65. Every child is a child
An event that changed my life, at least my thinking about it, happened in Brazil. It’s already a while ago. I was still a medical student at that time and had the opportunity to work in a hospital in a shantytown (a ‘favela’) of Salvador Da Bahia for some months. Parents came there with their diseased children in order to get very cheap (but not totally free) medical service. If necessary, the child could be kept in the hospital for a few days.
◊◊◊
Imagine: a young Western almost-physician is transported in one go, no quarantine in-between, from a world of almost boundless medical expenses for any diseased individual to… almost the opposite. You can imagine a culture shock!
◊◊◊
Imagine it’s you.
◊◊◊
Imagine: a child diseased with a bad worm infestation. Cheap medication exists to cure it, but even this is way too expensive. So even cheaper medication is given. Side effects and dangers are taken for granted.

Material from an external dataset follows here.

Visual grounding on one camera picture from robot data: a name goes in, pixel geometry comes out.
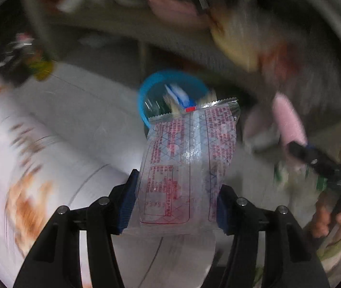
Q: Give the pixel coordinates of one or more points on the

In view of the circumstances, it’s the best solution… or should one say the least bad one?
◊◊◊
Imagine it’s your child.
◊◊◊
Imagine: a child suffering from measles. No big deal… in Europe. But in combination with undernourishment and a chronic lack of clean water, the child is in a very poor condition. Will this one die from it, as many others?
◊◊◊
Imagine it’s your child.
◊◊◊
Imagine: a child that has been at the hospital already several times with conditions that are all direct consequences of being born and living in poverty. The physician is scientifically right in prescribing antibiotics. The parents spend their last money to buy (half of) them. Next time, the child will probably die anyway.
◊◊◊
Imagine it’s your child.
◊◊◊
I could go on, but there is something unfair of course in imagining it to be your own child. Yep. Only… in my perception the unfairness does not lie in the fact that it actually isn’t your child, but in the fact that it should not specifically be your child. Every child is a child. Every child is your child. It doesn’t matter whether you can ‘feel close to it’ or not. What matters is that it exists. Your ‘feeling close’ is nothing the child can live upon. Your ‘feeling close’ is only something that you can hide behind – if it’s not there.
◊◊◊
As said, I had a culture shock going to Brazil. I was vaccinated against several diseases, but not against this. Still, the biggest culture shock of my life came when returning to Europe. I was acclimatized to people who are very happy with very little. I had already gotten used to people who are unimaginably much more ‘open’ than what I came back to. Indeed one has to have all gates closed in order not to see what is happening outside, be it at the other side of the street or of the world.
◊◊◊
Since then, I have never thought that ‘the other side of the world’ is far away.